Baker's Dozen

Artists discuss the 13 records that shaped their lives

10. The Four TopsReach Out

I needed something from the classic Motown, Holland Dozier Holland years. There are three absolute classics on this record; ‘Reach Out (I’ll Be There)’, ‘Standing In The Shadows Of Love’ and ‘Bernadette’. After ‘Bernadette’, Holland Dozier Holland have their argument with the label hierarchy, say ‘we’re not being paid enough, we aren’t respected enough, we’re going on strike’. Berry Gordy took a chance – which I think was the wrong one, bad for both parties – and they left him. But if you look at the work they did together, the best output from The Supremes, Four Tops, Martha Reeves and the Vandellas, that string of hits is unrivalled. It seeped into my sub-soul from childhood, from my mother’s childhood. I saw Four Tops albums and singles in my grandparents’ house.

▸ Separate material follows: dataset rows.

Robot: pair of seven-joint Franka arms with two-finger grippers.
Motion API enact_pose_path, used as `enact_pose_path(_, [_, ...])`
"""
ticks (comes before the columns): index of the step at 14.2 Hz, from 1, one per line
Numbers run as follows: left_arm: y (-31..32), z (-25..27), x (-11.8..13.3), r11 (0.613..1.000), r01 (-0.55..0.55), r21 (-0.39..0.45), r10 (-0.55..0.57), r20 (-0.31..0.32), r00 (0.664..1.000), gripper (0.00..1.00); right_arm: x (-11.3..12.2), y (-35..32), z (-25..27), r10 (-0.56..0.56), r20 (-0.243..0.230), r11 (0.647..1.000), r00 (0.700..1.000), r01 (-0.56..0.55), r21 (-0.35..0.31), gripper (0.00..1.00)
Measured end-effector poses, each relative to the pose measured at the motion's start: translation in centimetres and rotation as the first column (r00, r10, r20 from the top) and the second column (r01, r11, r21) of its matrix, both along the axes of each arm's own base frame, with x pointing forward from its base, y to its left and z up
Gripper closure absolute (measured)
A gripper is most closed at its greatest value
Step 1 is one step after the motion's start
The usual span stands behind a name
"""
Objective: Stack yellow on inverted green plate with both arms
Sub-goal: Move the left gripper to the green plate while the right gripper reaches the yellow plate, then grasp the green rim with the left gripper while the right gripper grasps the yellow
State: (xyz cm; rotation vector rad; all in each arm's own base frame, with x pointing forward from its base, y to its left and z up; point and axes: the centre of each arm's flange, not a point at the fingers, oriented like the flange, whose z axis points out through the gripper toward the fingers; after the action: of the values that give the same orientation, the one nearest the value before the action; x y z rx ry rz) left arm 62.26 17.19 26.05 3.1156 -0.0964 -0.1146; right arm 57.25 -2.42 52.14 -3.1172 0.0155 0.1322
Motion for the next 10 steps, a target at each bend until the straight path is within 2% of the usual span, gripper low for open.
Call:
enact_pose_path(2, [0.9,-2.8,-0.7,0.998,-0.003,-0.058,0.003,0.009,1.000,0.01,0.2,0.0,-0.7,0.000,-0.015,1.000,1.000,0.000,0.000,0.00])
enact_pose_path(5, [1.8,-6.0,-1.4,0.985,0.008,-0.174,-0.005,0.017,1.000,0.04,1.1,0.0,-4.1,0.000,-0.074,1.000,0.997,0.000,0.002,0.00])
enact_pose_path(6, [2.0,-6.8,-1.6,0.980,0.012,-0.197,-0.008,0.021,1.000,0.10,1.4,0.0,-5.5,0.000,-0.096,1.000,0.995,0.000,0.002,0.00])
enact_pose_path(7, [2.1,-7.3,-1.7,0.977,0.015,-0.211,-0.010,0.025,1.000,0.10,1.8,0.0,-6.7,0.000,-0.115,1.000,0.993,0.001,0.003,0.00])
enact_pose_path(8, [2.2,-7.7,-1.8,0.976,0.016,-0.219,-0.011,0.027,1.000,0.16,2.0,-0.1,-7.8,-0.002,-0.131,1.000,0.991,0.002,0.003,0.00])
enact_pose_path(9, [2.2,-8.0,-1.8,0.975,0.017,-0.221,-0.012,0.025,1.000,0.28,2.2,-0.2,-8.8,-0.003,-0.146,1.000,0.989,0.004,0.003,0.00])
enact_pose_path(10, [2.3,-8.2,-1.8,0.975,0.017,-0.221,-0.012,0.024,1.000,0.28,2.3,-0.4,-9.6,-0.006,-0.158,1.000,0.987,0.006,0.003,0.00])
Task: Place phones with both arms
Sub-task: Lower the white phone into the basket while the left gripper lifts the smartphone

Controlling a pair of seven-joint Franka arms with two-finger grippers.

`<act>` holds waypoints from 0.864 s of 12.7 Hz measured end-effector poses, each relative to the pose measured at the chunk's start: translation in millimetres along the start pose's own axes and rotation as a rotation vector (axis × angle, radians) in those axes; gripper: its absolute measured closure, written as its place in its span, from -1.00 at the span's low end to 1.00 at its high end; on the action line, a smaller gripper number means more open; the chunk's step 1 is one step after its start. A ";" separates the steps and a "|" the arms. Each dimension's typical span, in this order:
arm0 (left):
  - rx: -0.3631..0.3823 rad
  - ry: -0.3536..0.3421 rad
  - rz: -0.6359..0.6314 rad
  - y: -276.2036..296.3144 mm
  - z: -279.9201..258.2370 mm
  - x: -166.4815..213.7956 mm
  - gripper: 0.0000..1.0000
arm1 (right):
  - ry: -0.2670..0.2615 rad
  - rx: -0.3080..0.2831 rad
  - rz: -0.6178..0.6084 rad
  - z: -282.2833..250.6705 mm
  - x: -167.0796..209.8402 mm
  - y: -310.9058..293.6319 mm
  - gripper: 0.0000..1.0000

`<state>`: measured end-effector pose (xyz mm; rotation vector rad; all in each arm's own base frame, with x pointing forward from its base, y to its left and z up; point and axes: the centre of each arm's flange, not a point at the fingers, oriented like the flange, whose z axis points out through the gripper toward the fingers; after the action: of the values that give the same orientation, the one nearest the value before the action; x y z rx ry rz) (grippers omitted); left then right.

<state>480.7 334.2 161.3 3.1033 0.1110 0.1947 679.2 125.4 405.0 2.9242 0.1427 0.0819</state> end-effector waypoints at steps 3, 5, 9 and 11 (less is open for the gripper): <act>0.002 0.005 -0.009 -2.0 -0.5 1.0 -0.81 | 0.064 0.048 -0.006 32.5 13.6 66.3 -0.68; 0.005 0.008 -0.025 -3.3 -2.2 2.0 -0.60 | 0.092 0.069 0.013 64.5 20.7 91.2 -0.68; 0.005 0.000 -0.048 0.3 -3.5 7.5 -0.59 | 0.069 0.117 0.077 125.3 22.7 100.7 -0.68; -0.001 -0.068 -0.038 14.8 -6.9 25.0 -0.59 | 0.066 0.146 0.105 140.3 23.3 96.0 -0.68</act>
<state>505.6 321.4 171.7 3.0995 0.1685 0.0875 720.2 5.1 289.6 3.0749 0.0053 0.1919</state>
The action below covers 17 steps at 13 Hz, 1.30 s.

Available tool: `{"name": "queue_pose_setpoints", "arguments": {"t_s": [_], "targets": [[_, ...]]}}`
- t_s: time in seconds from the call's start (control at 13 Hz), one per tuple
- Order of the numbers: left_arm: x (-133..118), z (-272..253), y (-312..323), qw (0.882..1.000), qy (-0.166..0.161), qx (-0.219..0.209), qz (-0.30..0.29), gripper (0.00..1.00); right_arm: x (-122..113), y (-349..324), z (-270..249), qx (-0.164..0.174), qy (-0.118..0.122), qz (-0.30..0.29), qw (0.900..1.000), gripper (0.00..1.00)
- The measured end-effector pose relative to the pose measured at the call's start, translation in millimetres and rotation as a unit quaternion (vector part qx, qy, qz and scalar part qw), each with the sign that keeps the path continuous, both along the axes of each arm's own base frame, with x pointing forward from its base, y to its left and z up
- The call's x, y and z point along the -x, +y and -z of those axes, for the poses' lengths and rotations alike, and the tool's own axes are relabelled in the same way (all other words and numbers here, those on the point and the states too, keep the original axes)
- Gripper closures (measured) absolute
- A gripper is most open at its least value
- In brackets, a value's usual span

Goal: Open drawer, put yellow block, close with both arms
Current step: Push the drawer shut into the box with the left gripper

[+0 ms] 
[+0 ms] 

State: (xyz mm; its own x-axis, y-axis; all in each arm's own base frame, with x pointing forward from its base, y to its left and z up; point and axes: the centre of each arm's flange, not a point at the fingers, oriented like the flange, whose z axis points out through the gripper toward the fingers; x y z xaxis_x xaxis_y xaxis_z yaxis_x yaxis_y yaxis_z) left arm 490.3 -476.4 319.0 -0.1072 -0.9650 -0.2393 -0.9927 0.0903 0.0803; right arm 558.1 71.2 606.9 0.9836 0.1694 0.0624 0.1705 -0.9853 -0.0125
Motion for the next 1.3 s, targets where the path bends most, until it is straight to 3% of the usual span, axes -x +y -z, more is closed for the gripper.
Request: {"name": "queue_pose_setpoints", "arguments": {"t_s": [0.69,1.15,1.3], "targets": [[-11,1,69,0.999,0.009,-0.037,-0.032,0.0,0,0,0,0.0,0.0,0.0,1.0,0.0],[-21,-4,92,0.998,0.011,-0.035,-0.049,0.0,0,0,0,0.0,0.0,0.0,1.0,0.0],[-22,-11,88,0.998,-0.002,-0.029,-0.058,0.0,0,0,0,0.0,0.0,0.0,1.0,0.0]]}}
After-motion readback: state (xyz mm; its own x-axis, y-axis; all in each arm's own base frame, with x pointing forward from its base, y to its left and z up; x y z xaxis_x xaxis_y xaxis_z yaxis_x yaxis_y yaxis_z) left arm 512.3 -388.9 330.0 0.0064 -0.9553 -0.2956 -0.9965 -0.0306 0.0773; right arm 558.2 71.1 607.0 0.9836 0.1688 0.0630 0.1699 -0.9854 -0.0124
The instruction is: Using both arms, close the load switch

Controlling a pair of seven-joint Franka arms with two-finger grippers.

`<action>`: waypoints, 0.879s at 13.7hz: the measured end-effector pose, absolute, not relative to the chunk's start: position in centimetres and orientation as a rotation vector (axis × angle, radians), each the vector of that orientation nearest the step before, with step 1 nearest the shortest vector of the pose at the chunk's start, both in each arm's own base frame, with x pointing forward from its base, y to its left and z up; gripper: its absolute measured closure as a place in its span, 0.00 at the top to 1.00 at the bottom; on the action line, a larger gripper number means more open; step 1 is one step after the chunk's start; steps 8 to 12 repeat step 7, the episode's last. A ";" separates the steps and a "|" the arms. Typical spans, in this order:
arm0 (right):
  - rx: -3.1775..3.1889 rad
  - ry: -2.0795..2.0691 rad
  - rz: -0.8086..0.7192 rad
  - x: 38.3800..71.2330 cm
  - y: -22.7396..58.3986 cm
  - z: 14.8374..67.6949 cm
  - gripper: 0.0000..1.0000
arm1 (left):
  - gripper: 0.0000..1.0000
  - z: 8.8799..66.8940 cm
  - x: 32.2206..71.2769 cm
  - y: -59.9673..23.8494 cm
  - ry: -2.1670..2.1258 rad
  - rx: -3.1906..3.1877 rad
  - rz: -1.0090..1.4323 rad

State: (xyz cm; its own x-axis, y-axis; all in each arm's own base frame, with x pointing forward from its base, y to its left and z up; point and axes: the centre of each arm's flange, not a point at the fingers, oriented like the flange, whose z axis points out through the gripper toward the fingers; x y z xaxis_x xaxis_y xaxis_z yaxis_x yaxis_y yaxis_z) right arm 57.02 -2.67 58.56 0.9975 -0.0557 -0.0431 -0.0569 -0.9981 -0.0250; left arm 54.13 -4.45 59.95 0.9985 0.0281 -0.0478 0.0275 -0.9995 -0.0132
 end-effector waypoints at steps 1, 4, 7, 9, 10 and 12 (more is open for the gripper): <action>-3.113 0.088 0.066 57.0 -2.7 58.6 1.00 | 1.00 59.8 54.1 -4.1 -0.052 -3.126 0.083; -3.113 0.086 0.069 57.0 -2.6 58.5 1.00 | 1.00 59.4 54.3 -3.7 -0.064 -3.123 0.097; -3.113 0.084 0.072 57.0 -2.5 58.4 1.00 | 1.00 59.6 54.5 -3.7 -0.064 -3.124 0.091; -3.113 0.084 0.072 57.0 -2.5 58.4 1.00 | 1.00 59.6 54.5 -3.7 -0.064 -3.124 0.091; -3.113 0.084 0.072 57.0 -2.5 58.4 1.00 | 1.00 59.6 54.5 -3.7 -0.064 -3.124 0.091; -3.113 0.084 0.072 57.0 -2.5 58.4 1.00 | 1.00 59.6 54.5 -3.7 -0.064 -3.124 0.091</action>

Pop music like this record plugs the gap of the Black history we’re not allowed. That’s why fiction is so important to the Black experience. History just isn’t there, at least not written by us, especially on a quotidian, working class level. We don’t have the primers. We don’t have the memoirs, the non-fiction books from that time, written by us. Even going further back, to 18th, 19th century black history. The only way we can tell those stories now is through fiction, the old books by Olaudah Equiano and Mary Prince. Even then, they are slave narratives framed by a white patron in order to bolster the abolitionist cause. They contributed to abolition, great. But I want to see stories about us, by us, on our terms.